With that done, we can now spin up a model with this new binary cross entropy loss class! 

In [8]:
# Creating some training data used the spiral_data function
X, y = spiral_data(samples=100, classes=2)

# Need to reshape our data as it is no longer sparse
y = y.reshape(-1, 1)

# Create dense layer with 2 input features and 64 output features
# Changed the layer size from 64 to 512 to improve accuracy
dense1 = DenseLayer(2, 64, weightl2=5e-4, biasl2=5e-4)

# Use a relu activation
activation1 = ReLU()

# Create a dense layer for our output with 64 as an input and 3 as an output
# NEW: changed the layer size from 64 to 512 to improve accuracy
dense2 = DenseLayer(64, 1)

# Use a softmax combined with ccel. for our output 
activation2 = Sigmoid()

# Set up the loss function
loss_function = BinaryCrossEntropyLoss()

# Initialize optimizer as Adam with a decay
optimizer = Adam(decay=5e-7)

# Create the loop that trains our model in epochs
for epoch in range(10000):
    # Perform the forward pass, as shown previously
    dense1.forward(X)
    activation1.forward(dense1.output)
    dense2.forward(activation1.output)
    activation2.forward(dense2.output)
    # calculate dataLoss, regLoss, and then add for total loss
    dataLoss = loss_function.calculate(activation2.output, y)
    regLoss = loss_function.regularizationLoss(dense1) + loss_function.regularizationLoss(dense2)
    loss = dataLoss + regLoss
    
    # Calculate the accuracy
    predictions = (activation2.output > 0.5) * 1
    accuracy = np.mean(predictions==y)
    
    if not epoch % 100:
        print(f"epoch: {epoch}, accuracy: {accuracy: .3f}, loss: {loss: .3f}, dLoss: {dataLoss}, rLoss: {regLoss}, lr: {optimizer.lr_curr}")
        
    # Perform the backward pass
    loss_function.backward(activation2.output, y)
    activation2.backward(loss_function.dinputs)
    dense2.backward(activation2.dinputs)
    activation1.backward(dense2.dinputs)
    dense1.backward(activation1.dinputs)
    
    # Use the optimizer and update the weights and biases
    optimizer.preUpdateParams()
    optimizer.updateParams(dense1)
    optimizer.updateParams(dense2)
    optimizer.postUpdateParams()

epoch: 0, accuracy:  0.455, loss:  0.693, dLoss: 0.6931611483003809, rLoss: 5.688446779362844e-06, lr: 0.001
epoch: 100, accuracy:  0.620, loss:  0.673, dLoss: 0.6722421747805468, rLoss: 0.0008714248605187014, lr: 0.0009999505024501287
epoch: 200, accuracy:  0.625, loss:  0.670, dLoss: 0.6685268864345999, rLoss: 0.001215202928005334, lr: 0.0009999005098992651
epoch: 300, accuracy:  0.625, loss:  0.667, dLoss: 0.6650754018615368, rLoss: 0.0015082201361740796, lr: 0.000999850522346909
epoch: 400, accuracy:  0.625, loss:  0.663, dLoss: 0.6609270207839064, rLoss: 0.0019611363776167105, lr: 0.0009998005397923115
epoch: 500, accuracy:  0.615, loss:  0.659, dLoss: 0.6561376435166179, rLoss: 0.0025638725897037967, lr: 0.0009997505622347225
epoch: 600, accuracy:  0.615, loss:  0.651, dLoss: 0.6476996340254764, rLoss: 0.0037124576740371067, lr: 0.0009997005896733929
epoch: 700, accuracy:  0.620, loss:  0.640, dLoss: 0.6341509154382148, rLoss: 0.0059798251136191916, lr: 0.0009996506221075735
epoc

That's our model!
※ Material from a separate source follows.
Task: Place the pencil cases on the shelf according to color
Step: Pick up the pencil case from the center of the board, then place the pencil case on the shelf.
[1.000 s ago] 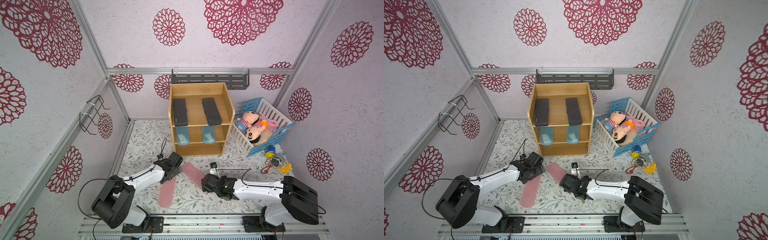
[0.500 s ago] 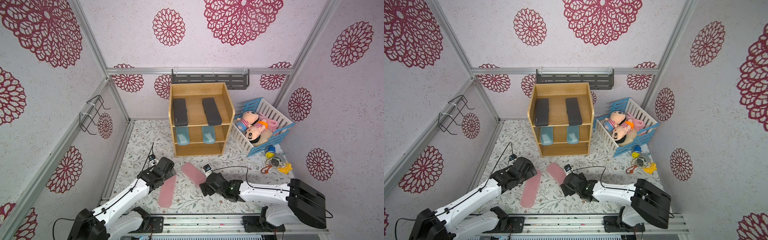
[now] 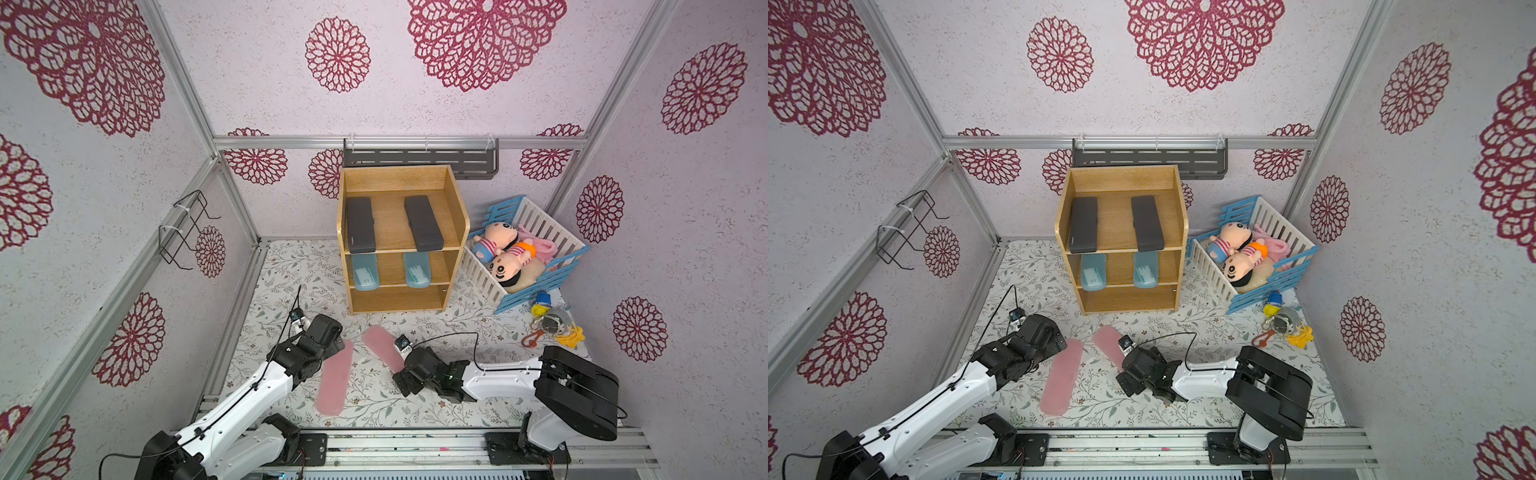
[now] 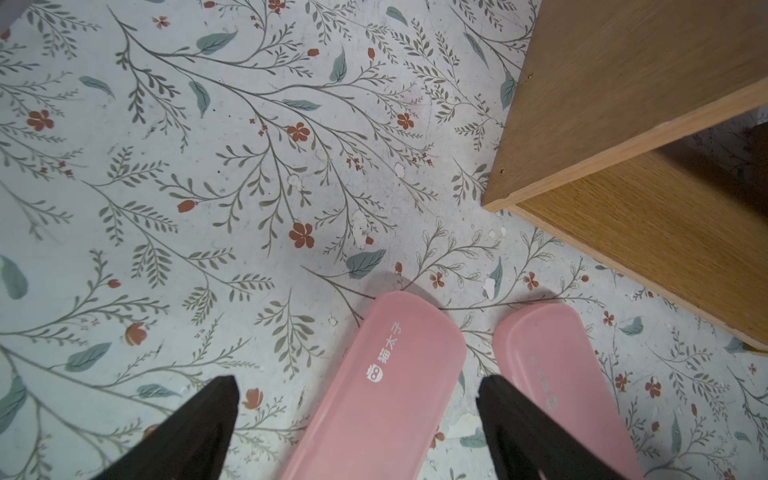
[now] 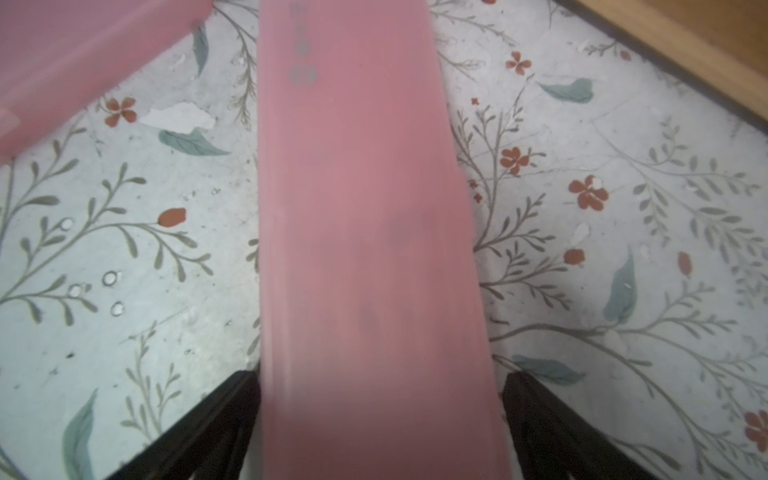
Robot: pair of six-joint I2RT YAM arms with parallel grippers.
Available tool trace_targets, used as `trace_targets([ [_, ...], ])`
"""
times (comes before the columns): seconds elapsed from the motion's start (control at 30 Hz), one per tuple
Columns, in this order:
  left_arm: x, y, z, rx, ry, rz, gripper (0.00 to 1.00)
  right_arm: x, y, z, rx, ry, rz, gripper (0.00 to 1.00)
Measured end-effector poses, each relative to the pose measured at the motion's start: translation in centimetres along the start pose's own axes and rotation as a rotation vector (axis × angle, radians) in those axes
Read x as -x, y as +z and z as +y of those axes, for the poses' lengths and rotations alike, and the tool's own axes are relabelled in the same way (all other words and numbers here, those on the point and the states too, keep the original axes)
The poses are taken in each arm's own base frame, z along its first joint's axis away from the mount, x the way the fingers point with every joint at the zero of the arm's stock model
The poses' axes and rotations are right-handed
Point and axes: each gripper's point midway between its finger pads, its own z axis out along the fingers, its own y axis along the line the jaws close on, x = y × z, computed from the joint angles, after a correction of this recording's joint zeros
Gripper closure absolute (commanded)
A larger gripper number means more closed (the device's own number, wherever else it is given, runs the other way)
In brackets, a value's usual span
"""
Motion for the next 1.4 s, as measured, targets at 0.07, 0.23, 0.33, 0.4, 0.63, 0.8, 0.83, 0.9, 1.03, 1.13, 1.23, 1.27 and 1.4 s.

Naturally, we can tweak and tune some things here, but our model has overall performed relatively well! In the next chapter, we'll be working on using this to predict regressions!

### Anyways, that's it for this chapter! Thanks for following along with my annotations of *Neural Networks from Scratch* by Kinsley and Kukieła!